_Task to complete_. Omitting all images, set down every line below exactly as it appears.

_Data section_.
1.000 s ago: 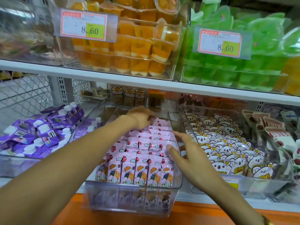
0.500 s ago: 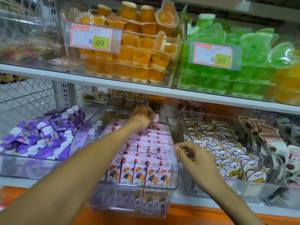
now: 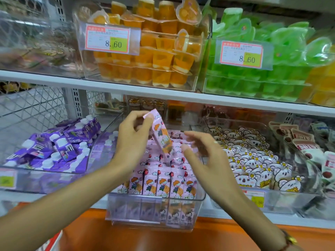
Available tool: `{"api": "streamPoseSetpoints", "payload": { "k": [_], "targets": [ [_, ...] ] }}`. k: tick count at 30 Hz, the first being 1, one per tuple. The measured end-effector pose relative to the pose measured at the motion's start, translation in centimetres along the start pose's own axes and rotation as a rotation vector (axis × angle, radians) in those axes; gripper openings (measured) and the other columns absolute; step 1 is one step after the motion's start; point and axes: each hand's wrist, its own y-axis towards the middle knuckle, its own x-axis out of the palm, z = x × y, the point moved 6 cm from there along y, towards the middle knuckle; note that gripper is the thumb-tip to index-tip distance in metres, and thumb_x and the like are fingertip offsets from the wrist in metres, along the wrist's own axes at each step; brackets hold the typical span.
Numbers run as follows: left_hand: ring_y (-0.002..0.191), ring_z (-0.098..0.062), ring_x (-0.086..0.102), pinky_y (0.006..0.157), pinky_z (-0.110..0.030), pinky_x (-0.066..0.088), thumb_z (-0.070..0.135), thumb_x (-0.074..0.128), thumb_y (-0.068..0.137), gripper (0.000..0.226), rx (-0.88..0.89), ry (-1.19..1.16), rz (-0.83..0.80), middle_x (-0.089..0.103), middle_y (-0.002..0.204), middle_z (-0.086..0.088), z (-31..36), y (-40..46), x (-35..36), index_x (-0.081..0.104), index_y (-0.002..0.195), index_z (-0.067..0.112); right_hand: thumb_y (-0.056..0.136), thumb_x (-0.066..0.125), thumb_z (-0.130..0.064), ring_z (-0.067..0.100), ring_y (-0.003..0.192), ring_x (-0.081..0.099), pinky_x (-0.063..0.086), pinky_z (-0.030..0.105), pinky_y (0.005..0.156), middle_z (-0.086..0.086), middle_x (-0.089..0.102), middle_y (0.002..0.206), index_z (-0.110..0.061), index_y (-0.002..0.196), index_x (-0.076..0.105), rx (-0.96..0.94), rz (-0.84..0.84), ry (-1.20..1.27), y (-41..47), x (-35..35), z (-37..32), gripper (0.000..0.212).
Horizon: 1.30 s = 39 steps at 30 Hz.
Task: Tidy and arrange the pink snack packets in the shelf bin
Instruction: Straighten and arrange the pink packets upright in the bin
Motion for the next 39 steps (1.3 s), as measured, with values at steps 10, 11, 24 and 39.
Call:
{"api": "streamPoseSetpoints", "payload": {
  "k": [10,11,24,39],
  "targets": [
    [0.091,0.001,0.067,0.074,-0.019,0.057,0.023,0.057,0.094,0.013,-0.179,-0.196,-0.095,0.07,0.1,0.01,-2.0,-4.0,-1.1,0.067,0.102,0.026,0.093,0.056,-0.036,-0.006,0.08,0.064,0.049,0.01,0.067,-0.022,0.067,0.094,-0.038,0.102,0.058,0.317,-0.241,0.465,-0.3,5.5,-0.2,0.009],
    [0.091,0.004,0.066,0.073,-0.018,0.056,0.023,0.058,0.094,0.013,-0.15,-0.16,-0.097,0.069,0.102,0.013,-2.0,-3.8,-1.3,0.066,0.102,0.028,0.092,0.058,-0.038,-0.006,0.085,0.064,0.049,0.012,0.076,-0.02,0.067,0.096,-0.036,0.104,0.056,0.408,-0.231,0.535,-0.2,5.6,0.4,0.012],
    [0.094,0.0,0.061,0.071,-0.02,0.052,0.033,0.076,0.079,0.038,0.088,0.153,-0.272,0.06,0.109,0.024,-1.7,-5.1,-0.1,0.053,0.107,0.043,0.095,0.055,-0.034,0.015,0.088,0.07,0.056,0.023,0.071,0.006,0.071,0.102,-0.014,0.115,0.063,0.497,-0.219,0.889,0.0,5.8,0.5,0.03],
    [0.09,0.001,0.059,0.07,-0.019,0.052,0.037,0.074,0.078,0.038,0.139,0.246,-0.282,0.061,0.103,0.024,-1.4,-4.9,-0.1,0.055,0.111,0.041,0.083,0.07,-0.021,0.008,0.082,0.071,0.053,0.015,0.065,0.0,0.073,0.095,-0.015,0.104,0.066,0.357,-0.022,0.599,0.2,3.9,0.5,0.022]
  ]
}}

_Task answer_.
1.000 s ago: 
0.500 s ago: 
now: 
Available tool: `{"api": "streamPoseSetpoints", "payload": { "k": [_], "targets": [ [_, ...] ] }}`. k: tick count at 30 Hz, the first being 1, one per tuple. The measured end-effector pose relative to the pose measured at the motion's start, translation in centimetres along the start pose's own axes and rotation as a rotation vector (axis × angle, radians) in those axes; gripper openings (measured) and the other columns absolute; step 1 is one step after the motion's start; point and axes: each hand's wrist, its own y-axis towards the middle knuckle, its own x-axis out of the palm, z = x × y, the point moved 6 cm from there along y, towards the middle knuckle; note that gripper is the thumb-tip to index-tip distance in metres, and thumb_x and the like are fingertip offsets from the wrist in metres, along the wrist's own axes at each step; brackets hold the typical span.
Numbers run as follows: left_hand: ring_y (-0.002..0.191), ring_z (-0.098..0.062), ring_x (-0.086..0.102), pinky_y (0.006..0.157), pinky_z (-0.110..0.030), pinky_x (-0.066..0.088), thumb_z (-0.070..0.135), thumb_x (-0.074..0.128), thumb_y (-0.068..0.137), gripper (0.000..0.226), rx (-0.88..0.89), ry (-1.19..1.16), rz (-0.83..0.80), middle_x (-0.089..0.103), middle_y (-0.002..0.204), middle_z (-0.086..0.088), z (-31..36), y (-40..46), x (-35..36), index_x (-0.081..0.104), index_y (-0.002..0.195), index_z (-0.067..0.112); right_hand: thumb_y (-0.056..0.136), thumb_x (-0.066..0.125), thumb_z (-0.130..0.064), ring_z (-0.067..0.100), ring_y (-0.003..0.192), ring_x (-0.081..0.099), pinky_x (-0.063..0.086), pinky_z (-0.030..0.105), pinky_y (0.005..0.156), middle_z (-0.086..0.086), middle_x (-0.089..0.102), middle_y (0.002..0.206), index_z (-0.110..0.061), index_y (-0.002..0.196), index_x (-0.076..0.105), rx (-0.96..0.94), rz (-0.84..0.84), ry (-1.20..1.27), y (-41..47), x (-35..35), z (-37..32), gripper (0.000..0.212).
Horizon: 1.30 s = 39 steps at 30 Hz.
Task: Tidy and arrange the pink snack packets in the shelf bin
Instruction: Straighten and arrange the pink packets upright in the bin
Motion for the next 39 steps (1.3 s), as measured, with values at steps 10, 11, 24 and 39.
Call:
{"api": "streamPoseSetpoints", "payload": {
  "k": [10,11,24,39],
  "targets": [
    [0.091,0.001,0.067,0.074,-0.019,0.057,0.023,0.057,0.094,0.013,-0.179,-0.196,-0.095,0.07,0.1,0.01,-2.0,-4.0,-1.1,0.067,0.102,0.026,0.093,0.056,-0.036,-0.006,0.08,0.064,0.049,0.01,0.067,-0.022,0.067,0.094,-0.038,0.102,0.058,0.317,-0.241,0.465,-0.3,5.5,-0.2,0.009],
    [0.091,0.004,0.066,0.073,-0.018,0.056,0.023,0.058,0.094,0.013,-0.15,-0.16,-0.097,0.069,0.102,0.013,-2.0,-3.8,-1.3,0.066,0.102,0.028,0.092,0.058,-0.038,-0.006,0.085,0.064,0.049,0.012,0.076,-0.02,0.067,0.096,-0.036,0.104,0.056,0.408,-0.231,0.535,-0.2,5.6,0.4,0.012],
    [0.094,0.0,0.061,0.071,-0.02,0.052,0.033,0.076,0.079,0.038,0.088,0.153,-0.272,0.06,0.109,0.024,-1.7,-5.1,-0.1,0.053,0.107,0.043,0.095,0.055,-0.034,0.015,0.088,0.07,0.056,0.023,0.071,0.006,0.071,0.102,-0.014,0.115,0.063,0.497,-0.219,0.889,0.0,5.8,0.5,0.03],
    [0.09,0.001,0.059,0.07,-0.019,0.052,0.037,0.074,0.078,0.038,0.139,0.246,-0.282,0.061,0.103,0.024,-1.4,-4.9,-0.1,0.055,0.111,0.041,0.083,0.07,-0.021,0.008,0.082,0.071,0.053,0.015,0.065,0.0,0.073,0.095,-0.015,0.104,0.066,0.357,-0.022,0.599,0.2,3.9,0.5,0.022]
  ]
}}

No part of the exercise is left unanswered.